Ex-counterfeiter says stealing personal info was easy »Play Video
Mary says getting account information to make fake checks and IDs was so easy it was "sickening."

Mary had a problem with drugs, and as her addiction grew so did the need for money.

"I heard about people stealing mail and making counterfeit checks," she said.

She says with stolen account information, she would print up fake checks and ID cards to match. Getting the information was easy.

"Through stealing mail, through bank dumpsters, through garbage behind auto loan places. Places that procure your information and then throw it away," she said.

Mary says on a slow day she would cash $500 in counterfeit checks, and on a good day, $2,000. In all, 250 victims were scammed out of almost $50,000.

"We said we would get to a certain amount of money and then we would stop," Mary said. "But it never seemed we got to that. If we got there, we needed more. It's an illusion."

Mary and her husband were arrested. She spent more than two years in jail and says now she wants to make amends.

"I want to tell you that that is the reason I want to do this is because it was so easy, it's sickening," she said.

As for her victims?

"They were very upset. Not only about the monetary loss which some of them suffered, but moreover they were very upset about their good name being trashed. It takes a significant amount of time to clear that off the records," said David Birch, U.S. postal inspector.  

If you have a mailbox, Mary has some advice.

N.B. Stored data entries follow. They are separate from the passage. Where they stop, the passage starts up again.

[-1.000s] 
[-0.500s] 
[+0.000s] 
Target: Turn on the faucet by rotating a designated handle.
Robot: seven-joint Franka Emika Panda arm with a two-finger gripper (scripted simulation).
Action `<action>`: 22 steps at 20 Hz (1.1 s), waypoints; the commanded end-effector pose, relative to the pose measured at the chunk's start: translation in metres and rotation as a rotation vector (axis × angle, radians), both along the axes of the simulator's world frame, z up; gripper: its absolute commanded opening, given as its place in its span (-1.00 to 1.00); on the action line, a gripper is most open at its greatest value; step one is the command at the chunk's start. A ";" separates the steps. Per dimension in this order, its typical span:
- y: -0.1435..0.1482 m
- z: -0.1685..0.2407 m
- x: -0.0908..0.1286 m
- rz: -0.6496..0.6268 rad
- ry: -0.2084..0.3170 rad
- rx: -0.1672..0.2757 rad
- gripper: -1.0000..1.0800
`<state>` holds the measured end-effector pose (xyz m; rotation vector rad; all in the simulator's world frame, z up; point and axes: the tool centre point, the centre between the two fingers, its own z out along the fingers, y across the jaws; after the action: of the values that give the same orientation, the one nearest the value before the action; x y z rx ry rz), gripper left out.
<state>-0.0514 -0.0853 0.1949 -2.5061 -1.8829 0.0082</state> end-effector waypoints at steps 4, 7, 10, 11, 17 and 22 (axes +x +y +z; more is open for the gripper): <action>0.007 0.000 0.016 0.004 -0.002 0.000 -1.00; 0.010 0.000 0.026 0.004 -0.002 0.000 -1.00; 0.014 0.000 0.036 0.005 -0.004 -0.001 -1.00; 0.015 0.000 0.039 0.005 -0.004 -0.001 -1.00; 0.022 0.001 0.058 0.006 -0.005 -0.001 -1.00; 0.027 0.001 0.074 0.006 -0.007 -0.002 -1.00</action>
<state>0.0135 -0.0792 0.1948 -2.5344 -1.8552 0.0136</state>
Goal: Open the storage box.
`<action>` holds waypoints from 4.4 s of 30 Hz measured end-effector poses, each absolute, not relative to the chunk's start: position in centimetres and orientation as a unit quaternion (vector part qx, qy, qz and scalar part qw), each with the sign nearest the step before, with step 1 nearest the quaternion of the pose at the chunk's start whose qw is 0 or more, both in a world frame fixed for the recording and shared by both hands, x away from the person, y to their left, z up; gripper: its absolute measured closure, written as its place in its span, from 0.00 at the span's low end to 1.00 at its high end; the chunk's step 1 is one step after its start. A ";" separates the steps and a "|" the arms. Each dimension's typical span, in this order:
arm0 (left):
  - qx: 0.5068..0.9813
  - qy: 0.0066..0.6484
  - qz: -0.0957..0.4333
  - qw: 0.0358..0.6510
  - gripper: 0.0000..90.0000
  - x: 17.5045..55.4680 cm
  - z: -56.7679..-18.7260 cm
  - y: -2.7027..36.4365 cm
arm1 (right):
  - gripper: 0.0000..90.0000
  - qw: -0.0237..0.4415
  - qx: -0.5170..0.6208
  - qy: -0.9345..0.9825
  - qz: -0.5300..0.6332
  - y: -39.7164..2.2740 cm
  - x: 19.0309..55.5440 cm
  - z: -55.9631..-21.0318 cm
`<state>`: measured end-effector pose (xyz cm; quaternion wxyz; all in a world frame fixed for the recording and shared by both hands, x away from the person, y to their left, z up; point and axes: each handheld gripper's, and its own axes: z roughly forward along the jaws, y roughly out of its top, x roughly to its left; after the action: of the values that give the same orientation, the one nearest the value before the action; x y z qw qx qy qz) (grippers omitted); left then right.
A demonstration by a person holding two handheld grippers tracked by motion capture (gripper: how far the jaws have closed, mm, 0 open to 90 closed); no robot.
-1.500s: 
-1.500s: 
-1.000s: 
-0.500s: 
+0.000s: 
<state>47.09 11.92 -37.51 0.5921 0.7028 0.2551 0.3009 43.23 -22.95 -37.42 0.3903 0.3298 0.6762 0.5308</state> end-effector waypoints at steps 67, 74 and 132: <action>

"If you're going to be out of town, don't let your mail pile up," she said.

Also, ask questions.

"If you use a bank, make sure they shred your information. Any business that is going to take your personal information, ask them ahead of time how do you dispose of my information?" she said.

Mary says her drug addiction made her do desperate things and she apologizes to the victims of her crimes.

"I used this in a letter to my judge that remorse is defined as deep, moral, anguish and regret, and that is an understatement for what I feel," she said.

The U.S. Postal Service says everyone should follow Mary's advice and take every precaution possible to keep their personal financial information secure and out of the hands of con artists.